Would you restate the entries below exactly, keeping every line?
─── Records provided ───
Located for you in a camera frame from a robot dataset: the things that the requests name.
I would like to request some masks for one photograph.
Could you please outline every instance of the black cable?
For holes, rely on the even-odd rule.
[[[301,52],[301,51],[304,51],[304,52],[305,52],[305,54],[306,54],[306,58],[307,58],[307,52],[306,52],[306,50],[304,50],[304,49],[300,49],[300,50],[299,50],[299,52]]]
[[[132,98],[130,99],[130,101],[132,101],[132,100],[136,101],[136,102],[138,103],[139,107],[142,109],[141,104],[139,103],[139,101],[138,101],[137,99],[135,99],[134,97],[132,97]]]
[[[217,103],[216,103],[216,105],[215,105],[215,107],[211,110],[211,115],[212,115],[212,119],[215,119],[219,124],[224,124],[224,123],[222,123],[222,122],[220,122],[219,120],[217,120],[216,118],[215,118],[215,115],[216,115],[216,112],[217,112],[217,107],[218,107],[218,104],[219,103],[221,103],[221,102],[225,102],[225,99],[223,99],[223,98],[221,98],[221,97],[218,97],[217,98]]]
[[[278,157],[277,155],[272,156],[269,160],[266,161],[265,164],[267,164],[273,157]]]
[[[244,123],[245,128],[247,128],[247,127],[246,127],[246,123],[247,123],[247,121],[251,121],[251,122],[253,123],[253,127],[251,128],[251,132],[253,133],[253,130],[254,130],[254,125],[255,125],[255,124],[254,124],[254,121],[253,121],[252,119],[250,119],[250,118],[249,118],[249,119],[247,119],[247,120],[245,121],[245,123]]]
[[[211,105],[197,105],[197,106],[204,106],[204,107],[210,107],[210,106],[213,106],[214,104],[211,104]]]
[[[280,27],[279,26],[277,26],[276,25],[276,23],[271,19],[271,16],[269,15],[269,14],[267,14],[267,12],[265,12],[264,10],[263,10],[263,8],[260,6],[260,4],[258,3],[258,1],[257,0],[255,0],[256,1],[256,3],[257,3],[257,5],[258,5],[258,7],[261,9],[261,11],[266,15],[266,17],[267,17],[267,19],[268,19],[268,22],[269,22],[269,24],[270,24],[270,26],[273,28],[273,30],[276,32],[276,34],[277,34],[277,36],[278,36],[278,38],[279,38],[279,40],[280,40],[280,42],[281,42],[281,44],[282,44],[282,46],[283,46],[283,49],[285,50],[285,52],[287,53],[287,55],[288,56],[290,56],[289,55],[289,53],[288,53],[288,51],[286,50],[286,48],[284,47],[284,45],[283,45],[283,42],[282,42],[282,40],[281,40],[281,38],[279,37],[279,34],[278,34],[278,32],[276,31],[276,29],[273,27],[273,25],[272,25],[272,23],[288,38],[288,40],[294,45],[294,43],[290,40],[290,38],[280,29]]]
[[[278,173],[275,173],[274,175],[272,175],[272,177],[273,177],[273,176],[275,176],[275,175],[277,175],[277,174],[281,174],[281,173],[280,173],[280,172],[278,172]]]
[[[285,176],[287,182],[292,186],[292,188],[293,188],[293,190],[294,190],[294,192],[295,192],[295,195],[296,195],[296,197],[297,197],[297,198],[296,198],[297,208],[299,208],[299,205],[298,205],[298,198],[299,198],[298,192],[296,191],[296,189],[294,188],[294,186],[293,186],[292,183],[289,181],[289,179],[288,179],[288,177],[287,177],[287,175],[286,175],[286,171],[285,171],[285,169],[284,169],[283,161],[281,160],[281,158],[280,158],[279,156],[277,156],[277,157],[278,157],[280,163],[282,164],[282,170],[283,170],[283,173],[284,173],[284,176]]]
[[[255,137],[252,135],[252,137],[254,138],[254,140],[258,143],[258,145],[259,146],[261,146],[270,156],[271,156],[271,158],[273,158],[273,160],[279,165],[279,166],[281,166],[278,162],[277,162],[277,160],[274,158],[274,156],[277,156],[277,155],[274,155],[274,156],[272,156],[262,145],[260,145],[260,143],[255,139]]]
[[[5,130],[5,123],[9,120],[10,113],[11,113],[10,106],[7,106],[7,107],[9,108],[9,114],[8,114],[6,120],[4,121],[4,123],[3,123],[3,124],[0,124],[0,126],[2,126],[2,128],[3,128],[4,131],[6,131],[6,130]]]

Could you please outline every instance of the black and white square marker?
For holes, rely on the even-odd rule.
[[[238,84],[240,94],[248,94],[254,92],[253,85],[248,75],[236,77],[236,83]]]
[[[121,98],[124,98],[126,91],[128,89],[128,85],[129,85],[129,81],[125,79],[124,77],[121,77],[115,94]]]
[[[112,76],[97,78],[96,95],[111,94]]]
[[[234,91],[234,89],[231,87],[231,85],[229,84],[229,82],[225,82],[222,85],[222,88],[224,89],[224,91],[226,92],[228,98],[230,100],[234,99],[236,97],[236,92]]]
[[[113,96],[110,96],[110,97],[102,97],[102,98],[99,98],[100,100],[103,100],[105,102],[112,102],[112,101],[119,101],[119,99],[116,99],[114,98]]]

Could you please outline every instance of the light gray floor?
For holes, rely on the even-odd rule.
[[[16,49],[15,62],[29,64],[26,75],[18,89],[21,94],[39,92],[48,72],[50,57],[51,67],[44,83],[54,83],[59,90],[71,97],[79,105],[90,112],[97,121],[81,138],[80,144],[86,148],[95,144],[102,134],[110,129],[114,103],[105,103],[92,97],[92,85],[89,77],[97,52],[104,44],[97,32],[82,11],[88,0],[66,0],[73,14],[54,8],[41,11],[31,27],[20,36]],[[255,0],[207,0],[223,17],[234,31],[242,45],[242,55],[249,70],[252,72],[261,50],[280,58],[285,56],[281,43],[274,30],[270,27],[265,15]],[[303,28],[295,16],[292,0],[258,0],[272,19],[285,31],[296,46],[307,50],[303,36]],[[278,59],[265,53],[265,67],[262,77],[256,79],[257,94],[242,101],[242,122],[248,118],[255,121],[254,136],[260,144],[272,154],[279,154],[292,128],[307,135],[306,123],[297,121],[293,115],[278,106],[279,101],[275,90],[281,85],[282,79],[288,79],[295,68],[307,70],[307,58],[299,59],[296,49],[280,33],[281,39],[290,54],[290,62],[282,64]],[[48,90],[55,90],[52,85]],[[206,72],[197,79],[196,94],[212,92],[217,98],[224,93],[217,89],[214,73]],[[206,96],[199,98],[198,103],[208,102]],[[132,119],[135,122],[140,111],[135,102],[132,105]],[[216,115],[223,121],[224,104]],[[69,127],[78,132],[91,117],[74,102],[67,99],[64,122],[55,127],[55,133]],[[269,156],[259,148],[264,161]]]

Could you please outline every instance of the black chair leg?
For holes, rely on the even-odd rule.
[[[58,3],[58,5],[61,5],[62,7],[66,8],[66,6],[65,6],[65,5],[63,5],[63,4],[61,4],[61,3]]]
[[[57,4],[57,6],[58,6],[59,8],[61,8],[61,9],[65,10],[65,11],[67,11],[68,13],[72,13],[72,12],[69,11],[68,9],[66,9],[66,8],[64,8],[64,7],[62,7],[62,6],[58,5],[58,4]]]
───
*Written answer*.
Located for you in a camera frame from a robot dataset: the things that the requests name.
I would like to request some masks for one photograph.
Could you please outline every instance of the black cable?
For holes, rely on the even-odd rule.
[[[301,52],[301,51],[304,51],[304,52],[305,52],[305,54],[306,54],[306,58],[307,58],[307,52],[306,52],[306,50],[304,50],[304,49],[300,49],[300,50],[299,50],[299,52]]]
[[[132,98],[130,99],[130,101],[132,101],[132,100],[136,101],[136,102],[138,103],[139,107],[142,109],[141,104],[139,103],[139,101],[138,101],[137,99],[135,99],[134,97],[132,97]]]
[[[217,103],[216,103],[216,105],[215,105],[215,107],[211,110],[211,115],[212,115],[212,119],[215,119],[219,124],[224,124],[224,123],[222,123],[222,122],[220,122],[219,120],[217,120],[216,118],[215,118],[215,115],[216,115],[216,112],[217,112],[217,107],[218,107],[218,104],[219,103],[221,103],[221,102],[225,102],[225,99],[223,99],[223,98],[221,98],[221,97],[218,97],[217,98]]]
[[[278,157],[277,155],[272,156],[269,160],[266,161],[265,164],[267,164],[273,157]]]
[[[244,123],[245,128],[247,128],[247,127],[246,127],[246,123],[247,123],[247,121],[251,121],[251,122],[253,123],[253,127],[251,128],[251,132],[253,133],[253,130],[254,130],[254,125],[255,125],[255,124],[254,124],[254,121],[253,121],[252,119],[250,119],[250,118],[249,118],[249,119],[247,119],[247,120],[245,121],[245,123]]]
[[[211,105],[197,105],[197,106],[204,106],[204,107],[210,107],[210,106],[213,106],[214,104],[211,104]]]
[[[280,27],[279,26],[277,26],[276,25],[276,23],[271,19],[271,16],[269,15],[269,14],[267,14],[267,12],[265,12],[264,10],[263,10],[263,8],[260,6],[260,4],[258,3],[258,1],[257,0],[255,0],[256,1],[256,3],[257,3],[257,5],[258,5],[258,7],[261,9],[261,11],[266,15],[266,17],[267,17],[267,19],[268,19],[268,22],[269,22],[269,24],[270,24],[270,26],[273,28],[273,30],[276,32],[276,34],[277,34],[277,36],[278,36],[278,38],[279,38],[279,40],[280,40],[280,42],[281,42],[281,44],[282,44],[282,46],[283,46],[283,49],[285,50],[285,52],[287,53],[287,55],[288,56],[290,56],[289,55],[289,53],[288,53],[288,51],[286,50],[286,48],[284,47],[284,45],[283,45],[283,42],[282,42],[282,40],[281,40],[281,38],[279,37],[279,34],[278,34],[278,32],[276,31],[276,29],[273,27],[273,25],[272,25],[272,23],[288,38],[288,40],[294,45],[294,43],[290,40],[290,38],[280,29]]]
[[[278,173],[275,173],[274,175],[272,175],[272,177],[273,177],[273,176],[275,176],[275,175],[277,175],[277,174],[281,174],[281,173],[280,173],[280,172],[278,172]]]
[[[285,176],[287,182],[292,186],[292,188],[293,188],[293,190],[294,190],[294,192],[295,192],[295,195],[296,195],[296,197],[297,197],[297,198],[296,198],[297,208],[299,208],[299,205],[298,205],[298,198],[299,198],[298,192],[296,191],[296,189],[294,188],[294,186],[293,186],[292,183],[289,181],[289,179],[288,179],[288,177],[287,177],[287,175],[286,175],[286,171],[285,171],[285,169],[284,169],[283,161],[281,160],[281,158],[280,158],[279,156],[277,156],[277,157],[278,157],[280,163],[282,164],[282,170],[283,170],[283,173],[284,173],[284,176]]]
[[[255,137],[252,135],[252,137],[254,138],[254,140],[258,143],[258,145],[259,146],[261,146],[270,156],[271,156],[271,158],[273,158],[273,160],[279,165],[279,166],[281,166],[278,162],[277,162],[277,160],[274,158],[274,156],[277,156],[277,155],[274,155],[274,156],[272,156],[262,145],[260,145],[260,143],[255,139]]]
[[[5,130],[5,123],[9,120],[10,113],[11,113],[10,106],[7,106],[7,107],[9,108],[9,114],[8,114],[6,120],[4,121],[4,123],[3,123],[3,124],[0,124],[0,126],[2,126],[2,128],[3,128],[4,131],[6,131],[6,130]]]

Could you please outline every instance of the black and white square marker?
For holes, rely on the even-odd rule.
[[[238,84],[240,94],[248,94],[254,92],[253,85],[248,75],[236,77],[236,83]]]
[[[121,98],[124,98],[126,91],[128,89],[128,85],[129,85],[129,81],[125,79],[124,77],[121,77],[115,94]]]
[[[112,76],[97,78],[96,95],[111,94]]]
[[[234,91],[234,89],[231,87],[231,85],[229,84],[229,82],[225,82],[222,85],[222,88],[224,89],[224,91],[226,92],[228,98],[230,100],[234,99],[236,97],[236,92]]]
[[[113,96],[110,96],[110,97],[102,97],[102,98],[99,98],[100,100],[103,100],[105,102],[112,102],[112,101],[119,101],[119,99],[116,99],[114,98]]]

Could you please outline every instance of the light gray floor?
For holes, rely on the even-odd rule.
[[[16,49],[15,62],[29,64],[26,75],[18,89],[21,94],[39,92],[48,72],[50,57],[51,67],[44,83],[54,83],[59,90],[71,97],[79,105],[90,112],[97,121],[81,138],[80,144],[86,148],[95,144],[102,134],[110,129],[114,103],[105,103],[92,97],[92,85],[89,77],[97,52],[104,44],[97,32],[82,11],[88,0],[66,0],[73,14],[54,8],[41,11],[31,27],[20,36]],[[255,0],[207,0],[223,17],[234,31],[242,45],[242,55],[249,70],[252,72],[261,50],[280,58],[285,56],[281,43],[274,30],[270,27],[265,15]],[[303,28],[295,16],[292,0],[258,0],[272,19],[285,31],[296,46],[307,50],[303,36]],[[278,59],[265,53],[265,67],[262,77],[256,79],[257,94],[242,101],[242,122],[248,118],[255,121],[254,136],[260,144],[272,154],[279,154],[292,128],[307,135],[306,123],[297,121],[293,115],[278,106],[279,101],[275,90],[281,85],[282,79],[288,79],[295,68],[307,70],[307,58],[299,59],[296,49],[280,33],[281,39],[290,54],[290,62],[282,64]],[[48,90],[55,90],[52,85]],[[206,72],[197,79],[196,94],[212,92],[217,98],[224,93],[217,89],[214,73]],[[206,96],[199,98],[198,103],[208,102]],[[132,119],[135,122],[140,111],[135,102],[132,105]],[[216,115],[223,121],[224,104]],[[69,127],[78,132],[91,117],[74,102],[67,99],[64,122],[55,127],[55,133]],[[269,156],[259,148],[264,161]]]

Could you please outline every instance of the black chair leg?
For holes, rely on the even-odd rule.
[[[58,3],[58,5],[61,5],[62,7],[66,8],[66,6],[65,6],[65,5],[63,5],[63,4],[61,4],[61,3]]]
[[[57,4],[57,6],[58,6],[59,8],[61,8],[61,9],[65,10],[65,11],[67,11],[68,13],[72,13],[72,12],[69,11],[68,9],[66,9],[66,8],[64,8],[64,7],[62,7],[62,6],[58,5],[58,4]]]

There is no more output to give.